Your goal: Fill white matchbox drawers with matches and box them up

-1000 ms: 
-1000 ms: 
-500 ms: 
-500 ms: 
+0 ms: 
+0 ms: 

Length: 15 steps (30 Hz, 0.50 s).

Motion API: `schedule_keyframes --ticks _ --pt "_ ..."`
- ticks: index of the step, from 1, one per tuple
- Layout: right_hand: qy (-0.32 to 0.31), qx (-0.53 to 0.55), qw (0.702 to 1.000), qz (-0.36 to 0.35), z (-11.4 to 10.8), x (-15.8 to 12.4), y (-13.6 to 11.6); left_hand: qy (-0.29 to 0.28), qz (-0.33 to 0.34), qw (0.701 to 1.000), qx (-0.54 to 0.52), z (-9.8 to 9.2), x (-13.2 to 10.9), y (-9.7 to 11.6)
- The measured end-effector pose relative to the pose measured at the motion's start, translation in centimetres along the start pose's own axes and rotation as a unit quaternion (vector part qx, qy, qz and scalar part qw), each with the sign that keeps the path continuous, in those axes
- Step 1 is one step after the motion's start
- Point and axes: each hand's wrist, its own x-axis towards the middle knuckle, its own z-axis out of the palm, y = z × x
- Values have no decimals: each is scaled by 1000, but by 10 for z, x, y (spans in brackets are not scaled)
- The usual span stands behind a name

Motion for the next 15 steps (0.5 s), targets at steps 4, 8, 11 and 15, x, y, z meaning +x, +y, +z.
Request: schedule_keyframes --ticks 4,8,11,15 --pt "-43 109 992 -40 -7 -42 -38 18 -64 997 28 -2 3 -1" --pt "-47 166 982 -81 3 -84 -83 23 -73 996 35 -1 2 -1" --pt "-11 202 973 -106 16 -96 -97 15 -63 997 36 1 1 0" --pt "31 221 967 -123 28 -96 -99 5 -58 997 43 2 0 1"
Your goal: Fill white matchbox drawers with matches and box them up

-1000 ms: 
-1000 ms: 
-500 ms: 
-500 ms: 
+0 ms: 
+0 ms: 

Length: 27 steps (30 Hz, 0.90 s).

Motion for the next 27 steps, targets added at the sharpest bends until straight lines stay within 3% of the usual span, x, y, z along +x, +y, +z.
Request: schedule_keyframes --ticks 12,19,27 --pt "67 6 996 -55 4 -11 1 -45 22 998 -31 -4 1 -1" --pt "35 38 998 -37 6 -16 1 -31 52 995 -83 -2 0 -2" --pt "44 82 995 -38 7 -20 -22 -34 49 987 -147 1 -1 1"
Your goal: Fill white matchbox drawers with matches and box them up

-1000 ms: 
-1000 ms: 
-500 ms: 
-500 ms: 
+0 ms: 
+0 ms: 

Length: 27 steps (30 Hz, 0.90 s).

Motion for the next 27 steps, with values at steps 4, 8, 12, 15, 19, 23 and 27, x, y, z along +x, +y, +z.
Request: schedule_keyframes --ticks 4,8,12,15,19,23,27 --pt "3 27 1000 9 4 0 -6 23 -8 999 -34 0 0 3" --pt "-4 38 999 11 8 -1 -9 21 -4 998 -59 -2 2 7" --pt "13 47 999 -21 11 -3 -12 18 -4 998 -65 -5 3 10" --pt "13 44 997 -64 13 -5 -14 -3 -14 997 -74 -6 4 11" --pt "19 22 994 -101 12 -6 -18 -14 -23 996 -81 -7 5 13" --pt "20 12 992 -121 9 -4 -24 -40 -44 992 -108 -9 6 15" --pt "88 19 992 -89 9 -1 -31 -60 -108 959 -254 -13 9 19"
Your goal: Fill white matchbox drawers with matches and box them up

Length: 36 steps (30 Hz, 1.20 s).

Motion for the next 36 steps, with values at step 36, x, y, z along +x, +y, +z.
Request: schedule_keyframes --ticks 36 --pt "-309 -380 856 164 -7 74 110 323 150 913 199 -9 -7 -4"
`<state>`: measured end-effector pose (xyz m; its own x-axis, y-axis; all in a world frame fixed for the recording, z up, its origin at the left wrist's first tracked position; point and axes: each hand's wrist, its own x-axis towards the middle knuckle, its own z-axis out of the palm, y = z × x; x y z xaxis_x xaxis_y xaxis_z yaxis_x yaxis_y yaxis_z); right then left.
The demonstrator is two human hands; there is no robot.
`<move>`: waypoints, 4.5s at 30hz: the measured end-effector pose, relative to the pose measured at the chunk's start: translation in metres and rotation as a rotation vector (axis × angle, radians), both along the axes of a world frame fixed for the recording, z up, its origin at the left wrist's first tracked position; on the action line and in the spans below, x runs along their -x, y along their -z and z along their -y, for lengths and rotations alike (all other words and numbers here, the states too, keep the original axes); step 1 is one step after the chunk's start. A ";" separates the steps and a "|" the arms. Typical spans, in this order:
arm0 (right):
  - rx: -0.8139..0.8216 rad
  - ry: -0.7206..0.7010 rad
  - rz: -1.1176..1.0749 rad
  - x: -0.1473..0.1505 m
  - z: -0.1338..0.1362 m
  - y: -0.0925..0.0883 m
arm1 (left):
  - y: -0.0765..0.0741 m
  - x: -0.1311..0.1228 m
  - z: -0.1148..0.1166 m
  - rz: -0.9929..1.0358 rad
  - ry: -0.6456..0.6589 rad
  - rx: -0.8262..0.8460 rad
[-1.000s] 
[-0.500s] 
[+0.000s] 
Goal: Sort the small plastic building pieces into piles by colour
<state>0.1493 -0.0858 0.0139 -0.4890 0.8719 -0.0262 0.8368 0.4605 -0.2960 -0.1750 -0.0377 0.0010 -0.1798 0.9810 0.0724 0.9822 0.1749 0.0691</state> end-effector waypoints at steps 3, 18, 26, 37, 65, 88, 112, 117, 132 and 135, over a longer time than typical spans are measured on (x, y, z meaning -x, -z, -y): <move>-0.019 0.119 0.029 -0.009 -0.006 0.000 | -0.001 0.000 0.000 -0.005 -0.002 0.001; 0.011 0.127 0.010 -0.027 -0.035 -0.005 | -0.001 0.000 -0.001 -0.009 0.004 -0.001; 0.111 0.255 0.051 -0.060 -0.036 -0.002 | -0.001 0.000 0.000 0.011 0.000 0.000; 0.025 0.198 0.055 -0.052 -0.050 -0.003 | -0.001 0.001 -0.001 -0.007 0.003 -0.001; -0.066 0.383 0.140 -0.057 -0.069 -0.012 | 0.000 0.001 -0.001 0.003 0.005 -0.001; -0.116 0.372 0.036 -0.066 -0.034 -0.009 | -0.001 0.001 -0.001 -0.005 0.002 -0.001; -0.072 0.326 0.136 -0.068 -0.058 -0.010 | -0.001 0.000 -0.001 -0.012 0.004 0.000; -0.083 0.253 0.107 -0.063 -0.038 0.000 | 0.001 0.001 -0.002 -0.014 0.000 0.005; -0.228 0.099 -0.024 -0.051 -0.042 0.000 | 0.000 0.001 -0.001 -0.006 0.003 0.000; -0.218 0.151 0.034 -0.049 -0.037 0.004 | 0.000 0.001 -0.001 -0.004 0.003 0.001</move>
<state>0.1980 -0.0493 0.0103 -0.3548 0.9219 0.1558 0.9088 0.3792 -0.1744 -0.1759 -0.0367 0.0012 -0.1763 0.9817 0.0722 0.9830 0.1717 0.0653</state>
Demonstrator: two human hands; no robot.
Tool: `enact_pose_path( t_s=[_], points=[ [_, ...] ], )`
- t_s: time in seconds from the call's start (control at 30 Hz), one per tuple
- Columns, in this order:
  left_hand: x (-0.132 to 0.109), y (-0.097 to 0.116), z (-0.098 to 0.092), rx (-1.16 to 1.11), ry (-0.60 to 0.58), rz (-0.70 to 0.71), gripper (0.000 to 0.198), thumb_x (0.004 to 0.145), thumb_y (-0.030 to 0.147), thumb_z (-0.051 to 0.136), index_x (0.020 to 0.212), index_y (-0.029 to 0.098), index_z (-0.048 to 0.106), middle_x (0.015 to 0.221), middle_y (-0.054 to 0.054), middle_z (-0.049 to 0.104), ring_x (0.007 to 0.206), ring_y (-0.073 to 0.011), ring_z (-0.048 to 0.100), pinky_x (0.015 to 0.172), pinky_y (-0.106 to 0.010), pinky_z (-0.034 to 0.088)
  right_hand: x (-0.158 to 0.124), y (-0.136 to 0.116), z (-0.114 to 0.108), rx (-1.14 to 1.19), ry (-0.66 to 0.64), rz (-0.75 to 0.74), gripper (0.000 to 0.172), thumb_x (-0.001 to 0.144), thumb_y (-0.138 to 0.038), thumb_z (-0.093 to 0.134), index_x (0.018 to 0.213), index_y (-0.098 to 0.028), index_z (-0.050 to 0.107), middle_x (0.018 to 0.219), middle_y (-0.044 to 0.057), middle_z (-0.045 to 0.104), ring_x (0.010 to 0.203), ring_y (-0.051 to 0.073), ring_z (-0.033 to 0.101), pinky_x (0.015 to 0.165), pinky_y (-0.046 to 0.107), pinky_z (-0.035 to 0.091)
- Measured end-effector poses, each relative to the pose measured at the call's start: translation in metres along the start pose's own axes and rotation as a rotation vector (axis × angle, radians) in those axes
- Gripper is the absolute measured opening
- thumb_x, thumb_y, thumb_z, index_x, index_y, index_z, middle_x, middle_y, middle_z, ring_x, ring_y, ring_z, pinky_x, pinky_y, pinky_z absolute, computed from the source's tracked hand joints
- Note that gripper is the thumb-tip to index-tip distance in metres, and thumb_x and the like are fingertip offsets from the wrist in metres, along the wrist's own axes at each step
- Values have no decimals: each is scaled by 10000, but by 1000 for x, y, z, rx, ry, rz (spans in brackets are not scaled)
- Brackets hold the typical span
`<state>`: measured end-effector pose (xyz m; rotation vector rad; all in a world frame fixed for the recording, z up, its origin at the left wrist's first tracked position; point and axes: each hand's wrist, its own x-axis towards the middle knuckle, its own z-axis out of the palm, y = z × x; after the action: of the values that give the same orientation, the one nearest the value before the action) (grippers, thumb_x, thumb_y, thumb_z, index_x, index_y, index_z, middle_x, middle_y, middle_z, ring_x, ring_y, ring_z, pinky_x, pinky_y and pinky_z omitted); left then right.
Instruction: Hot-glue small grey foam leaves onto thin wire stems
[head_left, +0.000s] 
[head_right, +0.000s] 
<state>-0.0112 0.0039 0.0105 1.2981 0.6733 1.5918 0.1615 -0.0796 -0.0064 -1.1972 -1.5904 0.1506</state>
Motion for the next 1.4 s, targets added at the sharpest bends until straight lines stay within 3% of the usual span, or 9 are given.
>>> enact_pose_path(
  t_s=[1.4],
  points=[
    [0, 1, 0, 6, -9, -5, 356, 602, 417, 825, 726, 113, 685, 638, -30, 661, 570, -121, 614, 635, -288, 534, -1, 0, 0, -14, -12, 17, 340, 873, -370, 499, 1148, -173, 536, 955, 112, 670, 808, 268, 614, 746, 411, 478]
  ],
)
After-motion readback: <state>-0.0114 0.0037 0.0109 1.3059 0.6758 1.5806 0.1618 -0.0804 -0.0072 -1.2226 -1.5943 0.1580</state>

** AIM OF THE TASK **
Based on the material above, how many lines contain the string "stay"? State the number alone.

** TASK ANSWER **
2